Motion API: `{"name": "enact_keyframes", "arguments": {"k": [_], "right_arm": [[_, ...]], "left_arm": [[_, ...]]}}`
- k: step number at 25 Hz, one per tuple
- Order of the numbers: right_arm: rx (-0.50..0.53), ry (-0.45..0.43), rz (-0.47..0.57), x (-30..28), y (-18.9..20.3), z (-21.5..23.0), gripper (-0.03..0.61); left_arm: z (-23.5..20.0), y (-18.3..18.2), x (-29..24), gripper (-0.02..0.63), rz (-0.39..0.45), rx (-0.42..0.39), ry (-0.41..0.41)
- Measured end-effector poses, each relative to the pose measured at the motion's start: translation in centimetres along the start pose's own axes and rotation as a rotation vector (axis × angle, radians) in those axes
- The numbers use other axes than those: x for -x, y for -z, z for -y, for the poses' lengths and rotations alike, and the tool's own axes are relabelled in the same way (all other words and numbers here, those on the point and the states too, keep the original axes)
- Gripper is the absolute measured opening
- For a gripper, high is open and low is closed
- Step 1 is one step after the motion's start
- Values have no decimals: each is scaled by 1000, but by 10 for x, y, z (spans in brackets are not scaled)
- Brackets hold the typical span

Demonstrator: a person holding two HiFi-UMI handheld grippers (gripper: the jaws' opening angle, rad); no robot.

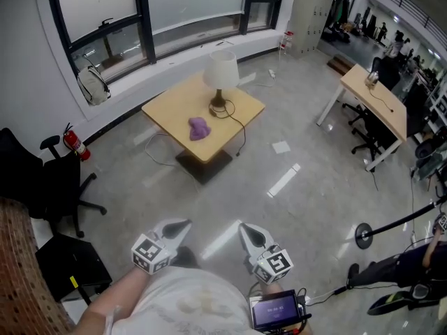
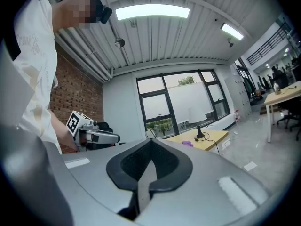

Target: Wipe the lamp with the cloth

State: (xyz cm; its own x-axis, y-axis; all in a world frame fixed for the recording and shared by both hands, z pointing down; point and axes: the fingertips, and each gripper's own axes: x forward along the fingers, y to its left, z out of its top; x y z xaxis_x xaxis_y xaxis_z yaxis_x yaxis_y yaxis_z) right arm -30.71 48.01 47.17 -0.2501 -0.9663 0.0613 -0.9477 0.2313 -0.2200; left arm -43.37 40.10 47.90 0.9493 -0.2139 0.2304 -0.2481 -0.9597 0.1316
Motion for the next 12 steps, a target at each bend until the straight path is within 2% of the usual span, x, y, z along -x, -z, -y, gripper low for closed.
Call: {"name": "enact_keyframes", "arguments": {"k": [12], "right_arm": [[-98,65,-24,-17,29,11,14]], "left_arm": [[-23,6,-20,0,-37,20,30]]}}
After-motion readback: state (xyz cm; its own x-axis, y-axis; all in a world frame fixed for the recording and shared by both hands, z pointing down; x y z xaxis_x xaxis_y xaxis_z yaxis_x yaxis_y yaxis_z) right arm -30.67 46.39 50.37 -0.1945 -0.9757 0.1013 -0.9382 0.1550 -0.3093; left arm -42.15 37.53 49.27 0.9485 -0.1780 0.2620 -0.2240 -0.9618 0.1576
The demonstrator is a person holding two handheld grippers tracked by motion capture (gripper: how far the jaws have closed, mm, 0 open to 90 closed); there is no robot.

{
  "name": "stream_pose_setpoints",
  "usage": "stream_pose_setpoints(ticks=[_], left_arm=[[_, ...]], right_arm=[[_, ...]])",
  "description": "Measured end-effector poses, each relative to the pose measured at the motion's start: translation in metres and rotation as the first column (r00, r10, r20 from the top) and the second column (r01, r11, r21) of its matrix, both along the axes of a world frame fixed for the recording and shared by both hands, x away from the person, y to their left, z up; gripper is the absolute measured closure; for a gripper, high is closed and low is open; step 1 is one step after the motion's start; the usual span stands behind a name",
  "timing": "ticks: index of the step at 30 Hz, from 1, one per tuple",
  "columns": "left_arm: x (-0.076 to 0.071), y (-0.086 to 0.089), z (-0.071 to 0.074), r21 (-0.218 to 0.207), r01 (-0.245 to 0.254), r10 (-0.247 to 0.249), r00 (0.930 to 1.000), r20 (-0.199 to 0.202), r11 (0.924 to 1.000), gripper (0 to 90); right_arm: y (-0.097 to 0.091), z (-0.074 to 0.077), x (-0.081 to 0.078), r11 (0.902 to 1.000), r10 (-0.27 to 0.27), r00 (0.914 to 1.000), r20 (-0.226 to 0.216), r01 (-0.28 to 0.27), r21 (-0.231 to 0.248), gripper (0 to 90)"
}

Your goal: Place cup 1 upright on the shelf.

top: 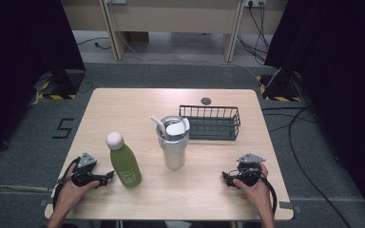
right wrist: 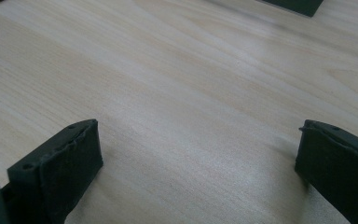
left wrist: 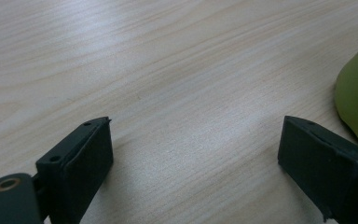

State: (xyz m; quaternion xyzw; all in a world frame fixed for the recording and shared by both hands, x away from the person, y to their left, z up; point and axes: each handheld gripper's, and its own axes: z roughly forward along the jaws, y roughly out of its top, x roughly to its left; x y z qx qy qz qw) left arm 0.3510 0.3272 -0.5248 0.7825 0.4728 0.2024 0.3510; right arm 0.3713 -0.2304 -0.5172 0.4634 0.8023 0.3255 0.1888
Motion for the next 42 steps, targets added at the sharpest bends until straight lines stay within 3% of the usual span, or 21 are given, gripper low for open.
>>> stream_pose_setpoints(ticks=[13, 17, 22, 30, 42], left_arm=[[0.000, 0.000, 0.000, -0.001, -0.001, 0.001, 1.0000, 0.000, 1.0000, 9.5], [0.000, 0.000, 0.000, -0.001, -0.001, 0.001, 1.0000, 0.000, 1.0000, 9.5], [0.000, 0.000, 0.000, -0.002, -0.001, 0.001, 1.0000, 0.000, 1.0000, 9.5], [0.000, 0.000, 0.000, -0.002, -0.001, 0.001, 1.0000, 0.000, 1.0000, 9.5], [0.000, 0.000, 0.000, -0.004, -0.002, 0.002, 1.0000, -0.001, 1.0000, 9.6]], right_arm=[[-0.001, 0.000, -0.001, 1.0000, -0.004, 1.0000, 0.008, 0.004, 0.000, 3.7], [0.000, 0.002, -0.003, 0.9995, 0.027, 0.9989, 0.037, -0.027, 0.015, 18.0], [0.003, 0.003, -0.005, 0.9988, 0.050, 0.9960, 0.074, -0.050, 0.002, 15.9], [0.006, 0.009, -0.009, 0.9977, 0.056, 0.9887, 0.139, -0.061, 0.030, 15.5], [0.010, 0.011, -0.011, 0.9955, 0.074, 0.9802, 0.183, -0.083, 0.044, 15.6]])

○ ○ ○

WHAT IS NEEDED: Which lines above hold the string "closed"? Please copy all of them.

RESULT BELOW:
- For a gripper, high is open and low is closed
Motion for the next 12 steps, a target at each bend until the straight path is within 2% of the usual span, x, y, z along -x, -z, -y, gripper low for closed.
The demonstrator is a person holding two handheld grippers tracked by motion capture (gripper: how far the jaws have closed, mm, 0 open to 90 closed); there is no robot.
  "description": "Measured end-effector poses, each relative to the pose measured at the motion's start: translation in metres and rotation as the first column (r00, r10, r20 from the top) and the second column (r01, r11, r21) of its matrix, both along the axes of a world frame fixed for the recording and shared by both hands, x away from the person, y to their left, z up; gripper is the absolute measured closure; for a gripper, high is closed and low is open; step 1 is one step after the motion's start; the usual span stands behind a name",

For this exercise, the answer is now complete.